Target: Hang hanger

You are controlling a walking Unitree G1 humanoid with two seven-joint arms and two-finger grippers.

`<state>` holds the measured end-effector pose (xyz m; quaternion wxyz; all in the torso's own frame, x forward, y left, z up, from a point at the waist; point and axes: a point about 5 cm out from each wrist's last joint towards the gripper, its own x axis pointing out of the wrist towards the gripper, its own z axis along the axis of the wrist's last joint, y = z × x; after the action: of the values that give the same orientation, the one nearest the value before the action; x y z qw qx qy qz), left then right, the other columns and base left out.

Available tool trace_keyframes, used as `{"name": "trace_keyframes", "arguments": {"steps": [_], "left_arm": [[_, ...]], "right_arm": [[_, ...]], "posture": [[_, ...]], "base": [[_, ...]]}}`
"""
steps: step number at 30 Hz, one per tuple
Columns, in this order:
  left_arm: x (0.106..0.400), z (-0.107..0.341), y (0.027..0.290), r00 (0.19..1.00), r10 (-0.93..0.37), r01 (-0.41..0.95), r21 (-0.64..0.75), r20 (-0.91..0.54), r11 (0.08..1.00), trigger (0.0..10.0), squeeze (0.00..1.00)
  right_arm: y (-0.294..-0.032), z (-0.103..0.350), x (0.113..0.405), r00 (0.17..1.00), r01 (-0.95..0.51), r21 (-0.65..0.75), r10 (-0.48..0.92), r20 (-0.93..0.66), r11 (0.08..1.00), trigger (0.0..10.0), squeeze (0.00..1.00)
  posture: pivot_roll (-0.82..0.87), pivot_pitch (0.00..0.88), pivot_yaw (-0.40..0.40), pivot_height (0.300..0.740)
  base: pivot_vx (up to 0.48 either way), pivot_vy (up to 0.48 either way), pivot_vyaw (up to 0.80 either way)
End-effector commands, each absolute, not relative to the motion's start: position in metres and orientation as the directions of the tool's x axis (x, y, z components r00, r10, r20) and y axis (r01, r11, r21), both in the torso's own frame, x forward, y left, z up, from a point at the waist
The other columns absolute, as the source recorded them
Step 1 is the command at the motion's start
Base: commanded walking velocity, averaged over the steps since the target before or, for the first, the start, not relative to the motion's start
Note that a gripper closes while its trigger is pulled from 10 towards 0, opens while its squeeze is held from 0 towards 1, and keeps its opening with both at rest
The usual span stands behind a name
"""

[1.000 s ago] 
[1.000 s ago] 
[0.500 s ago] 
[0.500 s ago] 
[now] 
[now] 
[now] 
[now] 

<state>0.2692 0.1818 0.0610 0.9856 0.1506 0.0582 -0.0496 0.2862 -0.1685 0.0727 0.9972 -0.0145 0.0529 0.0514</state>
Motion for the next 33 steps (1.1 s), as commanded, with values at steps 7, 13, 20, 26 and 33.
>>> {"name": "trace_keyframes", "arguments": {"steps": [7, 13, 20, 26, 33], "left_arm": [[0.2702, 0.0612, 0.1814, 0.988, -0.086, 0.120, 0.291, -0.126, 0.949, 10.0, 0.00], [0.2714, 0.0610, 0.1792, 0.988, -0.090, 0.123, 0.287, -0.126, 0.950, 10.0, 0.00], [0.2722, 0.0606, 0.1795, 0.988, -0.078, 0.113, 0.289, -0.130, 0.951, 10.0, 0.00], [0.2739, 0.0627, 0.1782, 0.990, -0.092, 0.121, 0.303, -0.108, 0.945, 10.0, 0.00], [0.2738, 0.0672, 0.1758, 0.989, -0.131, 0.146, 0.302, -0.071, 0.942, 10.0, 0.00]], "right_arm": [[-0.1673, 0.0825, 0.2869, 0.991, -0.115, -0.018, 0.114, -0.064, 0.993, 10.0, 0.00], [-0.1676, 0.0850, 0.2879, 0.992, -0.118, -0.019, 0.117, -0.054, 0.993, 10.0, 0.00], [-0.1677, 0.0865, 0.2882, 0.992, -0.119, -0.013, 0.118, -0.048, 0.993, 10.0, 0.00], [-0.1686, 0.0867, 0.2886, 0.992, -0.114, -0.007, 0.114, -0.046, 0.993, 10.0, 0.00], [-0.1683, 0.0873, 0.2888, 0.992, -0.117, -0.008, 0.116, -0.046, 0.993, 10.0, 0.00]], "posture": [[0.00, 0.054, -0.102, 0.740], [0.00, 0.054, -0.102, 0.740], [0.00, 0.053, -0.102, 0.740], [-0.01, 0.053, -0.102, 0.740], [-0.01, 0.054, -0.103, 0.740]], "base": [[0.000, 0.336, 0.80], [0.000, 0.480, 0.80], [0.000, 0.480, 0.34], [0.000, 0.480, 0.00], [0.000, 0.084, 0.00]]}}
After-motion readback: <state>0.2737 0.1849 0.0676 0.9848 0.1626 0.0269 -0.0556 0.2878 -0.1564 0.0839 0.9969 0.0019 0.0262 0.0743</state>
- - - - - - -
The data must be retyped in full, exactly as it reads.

Target: Hang hanger

You are controlling a walking Unitree G1 humanoid with two seven-joint arms and two-finger grippers.

`<state>` holds the measured end-effector pose (xyz m; quaternion wxyz; all in the torso's own frame, x forward, y left, z up, from a point at the waist; point and axes: a point about 5 cm out from each wrist's last joint towards the gripper, its own x axis pointing out of the wrist towards the gripper, its own z axis along the axis of the wrist's last joint, y = z × x; after the action: of the values that give the same orientation, the one nearest the value before the action; x y z qw qx qy qz), left then right, the other columns and base left out.

Available tool trace_keyframes, used as `{"name": "trace_keyframes", "arguments": {"steps": [_], "left_arm": [[_, ...]], "right_arm": [[_, ...]], "posture": [[_, ...]], "base": [[_, ...]]}}`
"""
steps: step number at 30 Hz, one per tuple
Columns, in this order:
  left_arm: x (0.106..0.400), z (-0.107..0.341), y (0.027..0.290), r00 (0.19..1.00), r10 (-0.93..0.37), r01 (-0.41..0.95), r21 (-0.64..0.75), r20 (-0.91..0.54), r11 (0.08..1.00), trigger (0.0..10.0), squeeze (0.00..1.00)
  right_arm: y (-0.294..-0.032), z (-0.103..0.350), x (0.113..0.405), r00 (0.17..1.00), r01 (-0.95..0.51), r21 (-0.65..0.75), r10 (-0.48..0.92), r20 (-0.93..0.66), r11 (0.08..1.00), trigger (0.0..10.0), squeeze (0.00..1.00)
  posture: pivot_roll (-0.82..0.87), pivot_pitch (0.00..0.88), pivot_yaw (-0.40..0.40), pivot_height (0.300..0.740)
  base: pivot_vx (up to 0.48 either way), pivot_vy (up to 0.48 either way), pivot_vyaw (up to 0.80 either way)
End-effector commands, each absolute, not relative to the motion's start: position in metres and orientation as the directions of the tool's x axis (x, y, z components r00, r10, r20) and y axis (r01, r11, r21), both in the torso's own frame, x forward, y left, z up, from a point at the waist
The other columns absolute, as the source recorded them
Step 1 is the command at the motion's start
Base: commanded walking velocity, averaged over the steps since the target before or, for the first, the start, not relative to the motion's start
Note that a gripper closes while its trigger is pulled from 10 towards 0, opens while its squeeze is held from 0 towards 1, and keeps its opening with both at rest
The usual span stands behind a name
"""

[1.000 s ago] 
[1.000 s ago] 
[0.500 s ago] 
[0.500 s ago] 
[now] 
[now] 
[now] 
[now] 

<state>0.2692 0.1818 0.0610 0.9856 0.1506 0.0582 -0.0496 0.2862 -0.1685 0.0727 0.9972 -0.0145 0.0529 0.0514</state>
Motion for the next 33 steps (1.1 s), as commanded, with values at steps 7, 13, 20, 26 and 33.
>>> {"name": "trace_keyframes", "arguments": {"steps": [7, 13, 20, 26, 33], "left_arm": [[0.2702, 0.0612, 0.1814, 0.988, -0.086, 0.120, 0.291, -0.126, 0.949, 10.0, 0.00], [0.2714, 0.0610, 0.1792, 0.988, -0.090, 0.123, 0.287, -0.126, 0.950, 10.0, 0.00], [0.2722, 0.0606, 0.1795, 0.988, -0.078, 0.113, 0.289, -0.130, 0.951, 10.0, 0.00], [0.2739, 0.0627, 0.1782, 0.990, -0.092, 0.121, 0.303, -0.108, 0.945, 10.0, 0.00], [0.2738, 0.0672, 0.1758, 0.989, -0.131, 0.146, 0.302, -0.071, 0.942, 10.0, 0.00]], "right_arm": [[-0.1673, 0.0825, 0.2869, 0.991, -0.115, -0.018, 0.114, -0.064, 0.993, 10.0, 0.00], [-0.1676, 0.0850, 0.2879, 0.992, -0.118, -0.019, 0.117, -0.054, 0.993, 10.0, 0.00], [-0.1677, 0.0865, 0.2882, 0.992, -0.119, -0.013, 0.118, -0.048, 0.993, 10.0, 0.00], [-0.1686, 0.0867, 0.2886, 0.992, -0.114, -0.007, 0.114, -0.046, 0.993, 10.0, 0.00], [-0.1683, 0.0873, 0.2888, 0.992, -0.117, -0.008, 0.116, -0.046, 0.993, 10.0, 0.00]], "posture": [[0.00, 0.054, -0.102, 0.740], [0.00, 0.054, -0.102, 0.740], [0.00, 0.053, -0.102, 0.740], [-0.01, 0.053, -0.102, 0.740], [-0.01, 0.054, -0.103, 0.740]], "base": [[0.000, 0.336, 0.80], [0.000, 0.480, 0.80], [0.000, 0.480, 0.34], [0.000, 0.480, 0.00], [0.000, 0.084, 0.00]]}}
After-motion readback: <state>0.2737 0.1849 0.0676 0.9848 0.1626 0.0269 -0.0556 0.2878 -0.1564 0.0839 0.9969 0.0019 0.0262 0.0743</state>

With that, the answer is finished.